Field Type Required Semantics
max_items integer >= 0 yes Maximum array items retained after shaping. 0 is valid only when on_empty is set.

truncate_strings:

Field Type Required Semantics
default_chars integer >= 1 no Default maximum characters for fields not listed in fields.
fields map string -> integer >= 1 no Per-field character limits keyed by field name or dot path.

dedupe:

Field Type Required Semantics
by array of strings yes Stable key fields. All listed fields must exist in the shaped row type or validation fails.

Processing Order

The pipeline order is fixed:

  1. field_mask
  2. keep_fields / drop_fields
  3. strip_nulls
  4. flatten
  5. collapse_arrays
  6. truncate_strings
  7. dedupe
  8. format
  9. artifact

Stages 2-7 operate on parsed Go map[string]any / []any data. Stage 8 emits bytes. Stage 9 writes the post-stage-1 tree, or the unmasked dual-fetch result when field_mask_mode = "dual_fetch".

Validation Rules

  • A lossy profile MUST set recovery to local_artifact or resource_link unless the variant explicitly declares raw_result_allowed=true with a token-budget exception.
  • strip_nulls=true requires the selected variant or plugin tool to declare null_elision_safe_fields covering every field that can be elided. Missing coverage fails with PROFILE_STRIP_NULLS_UNSAFE.
  • field_mask_mode = "dual_fetch" is valid only for variants with risk_class = "read" and annotations.idempotent = true; it is rejected for every write or destructive variant even when the upstream operation is idempotent.
  • recovery = "none" with lossy stages is rejected for catalog and plugin profiles.
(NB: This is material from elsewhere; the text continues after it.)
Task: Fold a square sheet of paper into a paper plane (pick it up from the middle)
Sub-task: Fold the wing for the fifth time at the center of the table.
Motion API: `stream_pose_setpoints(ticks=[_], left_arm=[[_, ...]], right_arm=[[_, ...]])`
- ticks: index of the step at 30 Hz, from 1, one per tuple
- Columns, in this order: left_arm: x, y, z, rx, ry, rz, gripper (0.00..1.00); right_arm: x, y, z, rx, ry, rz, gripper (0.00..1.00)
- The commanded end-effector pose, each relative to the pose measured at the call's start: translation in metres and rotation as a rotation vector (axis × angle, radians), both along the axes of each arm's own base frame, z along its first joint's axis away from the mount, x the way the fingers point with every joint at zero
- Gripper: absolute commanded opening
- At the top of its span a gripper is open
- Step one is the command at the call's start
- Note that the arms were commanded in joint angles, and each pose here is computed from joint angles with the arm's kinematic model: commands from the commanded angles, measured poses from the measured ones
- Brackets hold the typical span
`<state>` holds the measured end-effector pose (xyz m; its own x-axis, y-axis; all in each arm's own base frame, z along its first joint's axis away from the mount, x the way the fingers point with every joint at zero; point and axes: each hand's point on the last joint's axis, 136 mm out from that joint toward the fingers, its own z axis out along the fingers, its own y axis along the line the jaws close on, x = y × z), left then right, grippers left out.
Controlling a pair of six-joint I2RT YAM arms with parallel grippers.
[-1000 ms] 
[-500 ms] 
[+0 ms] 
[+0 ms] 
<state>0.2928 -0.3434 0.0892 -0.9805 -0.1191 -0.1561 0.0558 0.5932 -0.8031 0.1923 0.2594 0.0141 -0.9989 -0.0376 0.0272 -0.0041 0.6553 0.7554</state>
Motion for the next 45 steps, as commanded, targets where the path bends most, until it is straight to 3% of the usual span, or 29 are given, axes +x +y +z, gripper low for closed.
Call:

User overrides may set it, but GUM emits the recovery-disable warning defined in spec.md.
  • Inheritance is one level. If the base itself declares inherits, the base's parent is ignored.
  • Circular inheritance is a load error.
  • Unknown fields are validation errors.
  • _base.* profiles are abstract by convention and MUST NOT be assigned directly to catalog variants by cmd/gen-catalog.

Test Format

Profile files may include [[tests]] entries. Catalog and plugin profiles that ship in the repository SHOULD include at least one fixture-backed test. Release-gated profiles MUST include one.

toml
[[tests]]
name = "gmail list compact"
profile = "gmail.messages.list.v1"
fixture = "testdata/gmail/messages_list_full.json"
expect_format = "toon"
expect_max_tokens = 600
expect_lossy = true
expect_result_count = 20
expect_omitted_count = 80
expect_fields = ["id", "threadId"]

gum profile validate checks schema and inheritance. gum profile test additionally runs fixtures through the expression pipeline and verifies token counts with cl100k_base.